# Need Kenpo Clipart



## John Bishop (Aug 14, 2003)

I've been looking for some clipart that looks like kenpo.  Most of the stuff I've seen is typical karate high kicks, flying kicks etc.  Anyone know of a clipart website that has some kenpo looking clipart?


----------



## satans.barber (Aug 14, 2003)

Clipart is evil.

I.


----------



## John Bishop (Aug 14, 2003)

I got no clue what that's suppose to mean.


----------



## satans.barber (Aug 14, 2003)

:rofl: 

It means you don't need it! Clip art just makes any other professional looking document look tacky; as a rule, you can always do with out it or replace it with some nicer art work!

Ian.


----------



## John Bishop (Aug 15, 2003)

Well, thanks for your opinion, but I'm looking for something to use for tee shirts.


----------



## Touch Of Death (Aug 15, 2003)

Just so I don't feel so dumb. What is clipart?


----------



## John Bishop (Aug 15, 2003)

Check this link

http://clipart.com/en/search/split?...=30&sh=.-14000&q=martial arts&_q=1&total=1443


----------



## jeffkyle (Aug 15, 2003)

http://clipart.com/en/close-up?o=739828&memlevel=C&a=ARRAY
It reminds me of Leaping crane!  
And the guy doing it is even happy!


----------



## Les (Aug 17, 2003)

> _Originally posted by Touch'O'Death _
> *Just so I don't feel so dumb. What is clipart? *



It's cross training for graphic artists.

:rofl: 

Les


----------



## Kenpo Yahoo (Aug 17, 2003)

> It's cross training for graphic artists.
> 
> Les



Now you've done it Les.  You've angered the Kenpo Graphic Artist Gods. I'm sure you will be hearing from Kirk.

Ha ha, Take Care


----------



## tarabos (Aug 18, 2003)

> _Originally posted by John Bishop _
> *Check this link
> 
> http://clipart.com/en/search/split?...=30&sh=.-14000&q=martial arts&_q=1&total=1443 *



are you looking for something more cartoony then like this link or do you want something more serious?

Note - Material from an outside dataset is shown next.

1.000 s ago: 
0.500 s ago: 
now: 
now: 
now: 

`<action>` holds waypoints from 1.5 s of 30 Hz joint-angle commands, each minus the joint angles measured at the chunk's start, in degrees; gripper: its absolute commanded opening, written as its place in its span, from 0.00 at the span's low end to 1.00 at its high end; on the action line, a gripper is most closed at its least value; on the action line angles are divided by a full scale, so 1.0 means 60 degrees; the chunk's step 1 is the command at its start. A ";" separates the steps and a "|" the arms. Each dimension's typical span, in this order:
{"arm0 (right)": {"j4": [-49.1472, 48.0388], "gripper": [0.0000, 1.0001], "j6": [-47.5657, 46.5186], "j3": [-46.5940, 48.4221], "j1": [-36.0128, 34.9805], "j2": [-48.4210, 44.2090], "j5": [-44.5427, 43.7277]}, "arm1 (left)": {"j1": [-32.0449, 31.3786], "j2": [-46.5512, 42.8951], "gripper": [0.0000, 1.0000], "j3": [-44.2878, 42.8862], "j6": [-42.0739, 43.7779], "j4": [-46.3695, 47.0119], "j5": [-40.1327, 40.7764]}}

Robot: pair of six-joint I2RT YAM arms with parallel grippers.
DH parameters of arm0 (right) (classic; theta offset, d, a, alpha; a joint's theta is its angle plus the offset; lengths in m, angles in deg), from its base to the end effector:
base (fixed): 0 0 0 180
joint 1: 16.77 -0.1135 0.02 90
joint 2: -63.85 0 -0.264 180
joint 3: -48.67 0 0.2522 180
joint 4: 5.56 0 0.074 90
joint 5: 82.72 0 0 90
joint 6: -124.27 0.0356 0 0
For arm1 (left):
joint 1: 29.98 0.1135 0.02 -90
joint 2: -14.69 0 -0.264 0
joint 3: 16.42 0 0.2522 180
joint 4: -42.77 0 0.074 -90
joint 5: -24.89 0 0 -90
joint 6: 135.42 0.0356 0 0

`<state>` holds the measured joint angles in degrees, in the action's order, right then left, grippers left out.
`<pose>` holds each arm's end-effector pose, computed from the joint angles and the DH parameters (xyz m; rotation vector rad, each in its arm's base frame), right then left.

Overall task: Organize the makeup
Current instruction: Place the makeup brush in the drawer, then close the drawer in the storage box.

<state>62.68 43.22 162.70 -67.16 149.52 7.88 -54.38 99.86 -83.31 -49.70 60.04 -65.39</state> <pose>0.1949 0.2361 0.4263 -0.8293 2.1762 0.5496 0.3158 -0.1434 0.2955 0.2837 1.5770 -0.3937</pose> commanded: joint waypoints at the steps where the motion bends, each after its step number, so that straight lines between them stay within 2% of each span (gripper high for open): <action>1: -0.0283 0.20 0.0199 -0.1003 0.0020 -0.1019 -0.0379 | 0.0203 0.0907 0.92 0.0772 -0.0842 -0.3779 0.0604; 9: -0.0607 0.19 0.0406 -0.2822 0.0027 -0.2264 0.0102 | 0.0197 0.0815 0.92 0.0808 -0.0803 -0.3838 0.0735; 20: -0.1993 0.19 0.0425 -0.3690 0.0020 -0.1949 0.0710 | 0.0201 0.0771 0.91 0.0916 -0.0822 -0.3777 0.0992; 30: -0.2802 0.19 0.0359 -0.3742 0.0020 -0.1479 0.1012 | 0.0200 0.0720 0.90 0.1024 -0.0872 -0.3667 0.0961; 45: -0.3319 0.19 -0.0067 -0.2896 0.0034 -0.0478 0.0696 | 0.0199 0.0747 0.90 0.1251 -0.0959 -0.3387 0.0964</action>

what are the t-shirts for? that might give us a better idea of what direction to point you in. 

and i think all satan's barber is trying to say is that a lot of clipart looks tacky or unprofessional most of the time. as a designer myself i of course would lean towards custom illustration and design, but i'm natrually biased.


----------



## John Bishop (Aug 18, 2003)

Something more street defense oriented like this, but more of a traditional kenpo type technique.


----------



## satans.barber (Aug 18, 2003)

That didn't work ^^ 

Ian.


----------



## John Bishop (Aug 18, 2003)

Well it was there a minute ago.


----------